What the exercise asks:
Write out the data word for word and omit every picture.

Extracted information:

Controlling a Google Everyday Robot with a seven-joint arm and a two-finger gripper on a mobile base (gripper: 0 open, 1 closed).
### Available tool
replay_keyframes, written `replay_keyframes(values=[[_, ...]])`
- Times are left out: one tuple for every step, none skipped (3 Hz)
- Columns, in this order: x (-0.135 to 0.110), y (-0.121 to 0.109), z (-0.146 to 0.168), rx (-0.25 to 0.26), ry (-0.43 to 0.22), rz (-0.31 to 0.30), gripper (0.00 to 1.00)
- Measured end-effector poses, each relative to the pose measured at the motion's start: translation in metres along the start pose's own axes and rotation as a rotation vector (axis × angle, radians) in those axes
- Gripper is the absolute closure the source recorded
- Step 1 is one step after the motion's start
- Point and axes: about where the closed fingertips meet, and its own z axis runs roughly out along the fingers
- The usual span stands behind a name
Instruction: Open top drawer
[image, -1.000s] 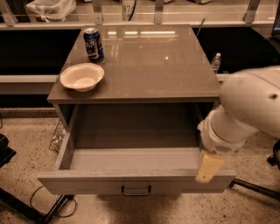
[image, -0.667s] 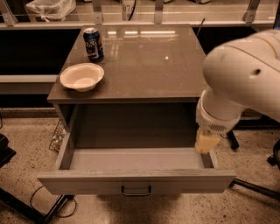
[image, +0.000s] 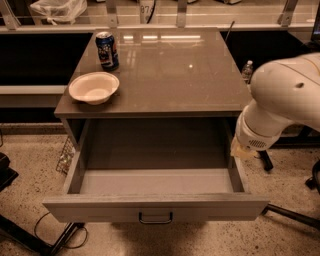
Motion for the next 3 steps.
replay_keyframes(values=[[0.011,-0.006,0.043,-0.045,-0.135,0.060,1.00],[0.010,-0.003,0.054,-0.068,-0.162,0.066,1.00],[0.011,-0.003,0.053,-0.067,-0.161,0.066,1.00]])
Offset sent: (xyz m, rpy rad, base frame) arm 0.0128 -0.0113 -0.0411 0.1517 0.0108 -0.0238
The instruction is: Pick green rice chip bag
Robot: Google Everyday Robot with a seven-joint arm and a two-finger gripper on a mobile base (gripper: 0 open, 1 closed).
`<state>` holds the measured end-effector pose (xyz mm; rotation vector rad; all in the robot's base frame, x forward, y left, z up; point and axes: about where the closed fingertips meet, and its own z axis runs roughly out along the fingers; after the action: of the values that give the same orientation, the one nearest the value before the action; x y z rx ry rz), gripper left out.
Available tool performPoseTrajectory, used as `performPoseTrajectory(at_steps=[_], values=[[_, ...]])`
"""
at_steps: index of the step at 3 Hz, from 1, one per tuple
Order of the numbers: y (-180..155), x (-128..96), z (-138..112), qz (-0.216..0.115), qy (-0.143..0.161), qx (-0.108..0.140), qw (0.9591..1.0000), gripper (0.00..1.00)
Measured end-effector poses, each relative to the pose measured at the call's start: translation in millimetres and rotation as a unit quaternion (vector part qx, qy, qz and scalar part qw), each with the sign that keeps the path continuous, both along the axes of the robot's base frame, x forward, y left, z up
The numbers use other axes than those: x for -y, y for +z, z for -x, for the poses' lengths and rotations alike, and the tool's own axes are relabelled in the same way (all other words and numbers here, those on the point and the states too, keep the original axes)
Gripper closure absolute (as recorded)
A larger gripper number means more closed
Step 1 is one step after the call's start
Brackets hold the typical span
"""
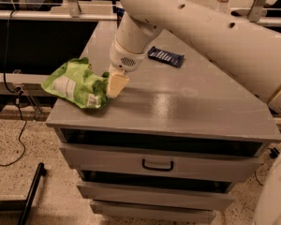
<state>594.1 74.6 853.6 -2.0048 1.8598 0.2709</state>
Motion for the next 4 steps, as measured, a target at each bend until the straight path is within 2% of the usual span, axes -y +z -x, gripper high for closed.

Answer section:
Controlling a Google Everyday Robot with a seven-joint arm and a two-finger gripper on a mobile base (gripper: 0 open, 1 closed).
### Available tool
replay_keyframes, written `replay_keyframes(values=[[_, ...]])`
- Times are left out: one tuple for every step, none skipped (3 Hz)
- Columns, in this order: x (-0.135 to 0.110), y (-0.121 to 0.109), z (-0.146 to 0.168), rx (-0.25 to 0.26), ry (-0.43 to 0.22), rz (-0.31 to 0.30), gripper (0.00 to 1.00)
- Measured end-effector poses, each relative to the pose measured at the motion's start: translation in metres along the start pose's own axes and rotation as a rotation vector (axis × angle, radians) in those axes
- Gripper is the absolute closure the source recorded
- Step 1 is one step after the motion's start
- Point and axes: about where the closed fingertips meet, and its own z axis runs roughly out along the fingers
- The usual span stands behind a name
Instruction: Open top drawer
[image, -1.000s] 
[image, -0.667s] 
[image, +0.000s] 
Motion for the next 3 steps.
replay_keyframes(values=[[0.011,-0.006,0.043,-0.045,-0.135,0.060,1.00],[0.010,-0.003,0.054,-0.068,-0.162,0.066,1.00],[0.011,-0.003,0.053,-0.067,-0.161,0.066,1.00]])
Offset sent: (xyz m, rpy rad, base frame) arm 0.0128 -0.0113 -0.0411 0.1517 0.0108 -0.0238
The instruction is: Pick green rice chip bag
Robot: Google Everyday Robot with a seven-joint arm and a two-finger gripper on a mobile base (gripper: 0 open, 1 closed).
`<state>` holds the measured end-effector pose (xyz mm; rotation vector rad; all in the robot's base frame, x forward, y left, z up; point and axes: about where the closed fingertips meet, and its own z axis runs roughly out along the fingers; after the action: of the values that give the same orientation, the one nearest the value before the action; x y z rx ry rz), gripper left out.
Available tool performPoseTrajectory, used as `performPoseTrajectory(at_steps=[_], values=[[_, ...]])`
"""
at_steps: index of the step at 3 Hz, from 1, one per tuple
Order of the numbers: y (-180..155), x (-128..96), z (-138..112), qz (-0.216..0.115), qy (-0.143..0.161), qx (-0.108..0.140), qw (0.9591..1.0000), gripper (0.00..1.00)
Measured end-effector poses, each relative to the pose measured at the call's start: translation in millimetres and rotation as a unit quaternion (vector part qx, qy, qz and scalar part qw), each with the sign that keeps the path continuous, both along the axes of the robot's base frame, x forward, y left, z up
The numbers use other axes than those: x for -y, y for +z, z for -x, for the poses' lengths and rotations alike, and the tool's own axes are relabelled in the same way (all other words and numbers here, those on the point and the states too, keep the original axes)
Gripper closure absolute (as recorded)
A larger gripper number means more closed
Step 1 is one step after the call's start
Brackets hold the typical span
"""
<state>594.1 74.6 853.6 -2.0048 1.8598 0.2709</state>
Motion for the next 4 steps, as measured, a target at each bend until the straight path is within 2% of the usual span, axes -y +z -x, gripper high for closed.

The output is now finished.